THE TASK:
Keep every line of the data below that has the string "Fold" and present those lines.
_____
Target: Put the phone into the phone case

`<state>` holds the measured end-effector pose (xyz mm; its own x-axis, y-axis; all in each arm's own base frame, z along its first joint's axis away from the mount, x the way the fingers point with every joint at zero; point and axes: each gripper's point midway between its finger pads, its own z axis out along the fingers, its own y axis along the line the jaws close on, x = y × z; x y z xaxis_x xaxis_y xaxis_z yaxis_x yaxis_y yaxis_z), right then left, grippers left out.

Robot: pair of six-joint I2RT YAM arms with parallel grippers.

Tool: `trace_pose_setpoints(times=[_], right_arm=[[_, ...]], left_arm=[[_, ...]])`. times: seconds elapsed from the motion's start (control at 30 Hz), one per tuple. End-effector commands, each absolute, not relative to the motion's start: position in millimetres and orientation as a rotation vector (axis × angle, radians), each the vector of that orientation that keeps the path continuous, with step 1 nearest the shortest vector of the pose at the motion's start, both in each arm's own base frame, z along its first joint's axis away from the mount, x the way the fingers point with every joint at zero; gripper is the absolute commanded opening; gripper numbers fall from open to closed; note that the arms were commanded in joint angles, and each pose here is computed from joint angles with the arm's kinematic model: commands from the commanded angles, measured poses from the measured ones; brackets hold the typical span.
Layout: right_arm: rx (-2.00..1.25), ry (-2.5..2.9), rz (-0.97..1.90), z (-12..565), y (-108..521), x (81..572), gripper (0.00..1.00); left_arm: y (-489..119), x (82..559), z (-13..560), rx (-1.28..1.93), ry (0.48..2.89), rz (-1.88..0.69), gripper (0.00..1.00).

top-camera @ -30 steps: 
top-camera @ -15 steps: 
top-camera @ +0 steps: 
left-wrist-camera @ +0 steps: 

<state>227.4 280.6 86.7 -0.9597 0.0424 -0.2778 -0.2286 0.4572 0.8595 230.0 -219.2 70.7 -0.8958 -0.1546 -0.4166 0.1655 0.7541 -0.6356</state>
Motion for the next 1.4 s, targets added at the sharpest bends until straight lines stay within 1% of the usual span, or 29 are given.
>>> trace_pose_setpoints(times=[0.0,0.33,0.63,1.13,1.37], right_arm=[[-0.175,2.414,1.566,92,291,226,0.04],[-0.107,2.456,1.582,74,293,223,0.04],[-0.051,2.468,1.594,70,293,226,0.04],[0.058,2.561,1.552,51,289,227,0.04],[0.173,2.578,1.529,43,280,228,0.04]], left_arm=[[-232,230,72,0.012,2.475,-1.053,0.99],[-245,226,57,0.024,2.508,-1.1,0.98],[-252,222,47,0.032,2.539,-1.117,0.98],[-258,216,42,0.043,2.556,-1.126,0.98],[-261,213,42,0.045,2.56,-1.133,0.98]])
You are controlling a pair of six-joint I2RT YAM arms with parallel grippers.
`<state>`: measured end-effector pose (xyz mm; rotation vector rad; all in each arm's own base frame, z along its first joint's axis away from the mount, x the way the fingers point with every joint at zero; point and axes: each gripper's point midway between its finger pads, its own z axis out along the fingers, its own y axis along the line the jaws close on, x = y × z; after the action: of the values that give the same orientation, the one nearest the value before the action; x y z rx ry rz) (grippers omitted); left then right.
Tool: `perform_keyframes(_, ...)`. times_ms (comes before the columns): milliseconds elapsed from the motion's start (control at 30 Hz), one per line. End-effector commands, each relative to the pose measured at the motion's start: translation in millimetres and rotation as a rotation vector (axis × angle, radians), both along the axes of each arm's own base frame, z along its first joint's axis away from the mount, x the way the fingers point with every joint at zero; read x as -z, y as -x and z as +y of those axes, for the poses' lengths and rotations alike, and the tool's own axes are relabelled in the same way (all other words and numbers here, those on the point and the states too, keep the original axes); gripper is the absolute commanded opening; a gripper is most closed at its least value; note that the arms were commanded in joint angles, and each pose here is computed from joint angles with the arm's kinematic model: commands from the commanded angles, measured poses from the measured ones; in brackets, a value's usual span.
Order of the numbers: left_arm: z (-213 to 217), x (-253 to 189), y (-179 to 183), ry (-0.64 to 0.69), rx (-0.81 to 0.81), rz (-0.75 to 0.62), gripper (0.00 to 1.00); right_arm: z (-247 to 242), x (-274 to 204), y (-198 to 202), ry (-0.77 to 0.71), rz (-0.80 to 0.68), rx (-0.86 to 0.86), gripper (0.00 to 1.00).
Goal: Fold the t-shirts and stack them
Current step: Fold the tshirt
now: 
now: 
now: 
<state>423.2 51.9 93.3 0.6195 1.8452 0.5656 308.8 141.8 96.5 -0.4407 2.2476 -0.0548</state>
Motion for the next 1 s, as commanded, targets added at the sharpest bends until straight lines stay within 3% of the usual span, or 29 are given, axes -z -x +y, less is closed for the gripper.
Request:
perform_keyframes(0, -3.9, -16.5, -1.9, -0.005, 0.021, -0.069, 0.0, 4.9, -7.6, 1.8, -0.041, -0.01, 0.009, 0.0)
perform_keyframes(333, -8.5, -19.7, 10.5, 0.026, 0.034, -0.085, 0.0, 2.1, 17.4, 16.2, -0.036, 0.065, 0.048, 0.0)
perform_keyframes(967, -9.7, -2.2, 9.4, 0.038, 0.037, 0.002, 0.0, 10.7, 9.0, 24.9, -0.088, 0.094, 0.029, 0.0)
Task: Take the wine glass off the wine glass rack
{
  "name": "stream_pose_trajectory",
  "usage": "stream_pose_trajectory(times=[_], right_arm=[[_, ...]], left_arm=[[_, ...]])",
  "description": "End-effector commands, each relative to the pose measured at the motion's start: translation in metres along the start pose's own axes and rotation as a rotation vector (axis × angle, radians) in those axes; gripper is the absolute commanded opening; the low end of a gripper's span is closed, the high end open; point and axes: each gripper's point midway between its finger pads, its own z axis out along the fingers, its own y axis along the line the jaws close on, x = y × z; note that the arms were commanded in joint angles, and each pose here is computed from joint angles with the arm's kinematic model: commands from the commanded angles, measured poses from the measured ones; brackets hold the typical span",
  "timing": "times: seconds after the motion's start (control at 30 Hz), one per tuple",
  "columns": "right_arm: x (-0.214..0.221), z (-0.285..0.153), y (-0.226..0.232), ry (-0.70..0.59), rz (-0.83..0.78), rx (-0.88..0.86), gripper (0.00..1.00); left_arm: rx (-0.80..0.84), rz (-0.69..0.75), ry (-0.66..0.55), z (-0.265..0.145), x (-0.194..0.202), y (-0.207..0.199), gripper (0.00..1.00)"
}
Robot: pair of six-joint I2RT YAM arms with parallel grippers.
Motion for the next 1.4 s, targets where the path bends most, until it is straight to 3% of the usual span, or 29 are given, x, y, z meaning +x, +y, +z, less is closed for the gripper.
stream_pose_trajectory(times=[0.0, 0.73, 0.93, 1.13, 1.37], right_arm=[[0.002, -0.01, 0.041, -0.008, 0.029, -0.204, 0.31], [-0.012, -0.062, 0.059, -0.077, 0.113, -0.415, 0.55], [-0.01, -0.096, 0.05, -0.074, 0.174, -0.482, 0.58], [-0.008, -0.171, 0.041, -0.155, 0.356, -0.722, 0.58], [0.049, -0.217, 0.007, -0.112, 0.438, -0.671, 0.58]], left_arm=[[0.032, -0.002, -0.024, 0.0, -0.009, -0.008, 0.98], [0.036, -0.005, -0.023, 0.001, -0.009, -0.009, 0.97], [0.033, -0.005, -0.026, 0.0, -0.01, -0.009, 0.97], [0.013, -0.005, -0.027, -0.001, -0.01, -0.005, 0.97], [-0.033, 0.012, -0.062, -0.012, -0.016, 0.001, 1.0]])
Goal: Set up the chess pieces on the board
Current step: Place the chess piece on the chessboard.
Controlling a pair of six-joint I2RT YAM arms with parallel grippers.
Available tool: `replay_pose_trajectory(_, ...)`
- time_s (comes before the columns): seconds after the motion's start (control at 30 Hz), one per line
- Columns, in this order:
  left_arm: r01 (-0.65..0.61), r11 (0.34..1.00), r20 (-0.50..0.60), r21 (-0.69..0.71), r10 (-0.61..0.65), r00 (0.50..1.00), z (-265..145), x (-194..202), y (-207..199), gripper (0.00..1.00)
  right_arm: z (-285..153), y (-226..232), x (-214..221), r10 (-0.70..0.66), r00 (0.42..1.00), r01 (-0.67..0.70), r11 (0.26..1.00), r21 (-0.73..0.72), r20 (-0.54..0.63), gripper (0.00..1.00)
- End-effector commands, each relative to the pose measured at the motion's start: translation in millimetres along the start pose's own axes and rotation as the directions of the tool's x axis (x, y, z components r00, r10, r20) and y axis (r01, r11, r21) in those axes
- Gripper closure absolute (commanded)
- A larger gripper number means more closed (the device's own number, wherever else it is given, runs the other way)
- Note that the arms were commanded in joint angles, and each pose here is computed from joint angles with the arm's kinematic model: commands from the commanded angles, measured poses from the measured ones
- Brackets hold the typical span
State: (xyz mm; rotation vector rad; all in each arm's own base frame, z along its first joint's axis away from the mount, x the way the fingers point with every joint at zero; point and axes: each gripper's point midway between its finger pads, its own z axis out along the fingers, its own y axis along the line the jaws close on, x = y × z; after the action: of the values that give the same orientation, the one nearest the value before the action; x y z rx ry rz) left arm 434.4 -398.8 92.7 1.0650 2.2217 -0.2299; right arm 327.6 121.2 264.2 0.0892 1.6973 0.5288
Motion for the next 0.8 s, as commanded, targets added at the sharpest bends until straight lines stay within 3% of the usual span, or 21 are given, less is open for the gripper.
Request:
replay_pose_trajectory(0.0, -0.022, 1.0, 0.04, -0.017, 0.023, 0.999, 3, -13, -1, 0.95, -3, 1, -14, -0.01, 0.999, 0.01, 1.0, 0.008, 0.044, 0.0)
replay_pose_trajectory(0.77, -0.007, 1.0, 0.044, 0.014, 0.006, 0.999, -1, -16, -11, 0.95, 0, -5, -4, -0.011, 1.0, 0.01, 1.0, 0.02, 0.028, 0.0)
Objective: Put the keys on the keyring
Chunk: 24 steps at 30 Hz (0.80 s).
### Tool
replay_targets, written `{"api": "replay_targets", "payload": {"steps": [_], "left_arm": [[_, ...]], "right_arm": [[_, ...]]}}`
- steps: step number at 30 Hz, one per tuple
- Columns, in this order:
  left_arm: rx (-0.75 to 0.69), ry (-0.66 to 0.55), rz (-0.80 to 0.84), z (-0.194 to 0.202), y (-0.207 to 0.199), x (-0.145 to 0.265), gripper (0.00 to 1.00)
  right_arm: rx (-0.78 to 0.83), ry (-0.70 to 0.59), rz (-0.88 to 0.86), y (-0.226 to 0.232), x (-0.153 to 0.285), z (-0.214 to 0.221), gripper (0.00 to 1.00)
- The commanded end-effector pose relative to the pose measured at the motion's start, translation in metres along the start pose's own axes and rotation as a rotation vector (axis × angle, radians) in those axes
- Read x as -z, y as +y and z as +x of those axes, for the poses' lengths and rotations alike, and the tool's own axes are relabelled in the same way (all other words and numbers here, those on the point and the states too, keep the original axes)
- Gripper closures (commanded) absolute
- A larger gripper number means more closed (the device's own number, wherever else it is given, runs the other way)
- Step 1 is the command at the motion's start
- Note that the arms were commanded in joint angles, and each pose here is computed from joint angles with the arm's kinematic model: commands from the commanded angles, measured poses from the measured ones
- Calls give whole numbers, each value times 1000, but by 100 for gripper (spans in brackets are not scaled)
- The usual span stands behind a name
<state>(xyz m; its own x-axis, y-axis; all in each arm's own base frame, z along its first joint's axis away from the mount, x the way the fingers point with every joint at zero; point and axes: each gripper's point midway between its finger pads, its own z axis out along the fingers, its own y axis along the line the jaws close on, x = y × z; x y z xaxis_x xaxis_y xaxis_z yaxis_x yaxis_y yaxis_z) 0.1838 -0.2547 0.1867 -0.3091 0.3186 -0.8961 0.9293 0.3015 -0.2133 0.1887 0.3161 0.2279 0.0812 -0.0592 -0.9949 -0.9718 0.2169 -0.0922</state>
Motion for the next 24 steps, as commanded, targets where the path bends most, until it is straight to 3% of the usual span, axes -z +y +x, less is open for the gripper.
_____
TASK RESPONSE:
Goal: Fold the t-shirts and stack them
Current step: Fold the tshirt

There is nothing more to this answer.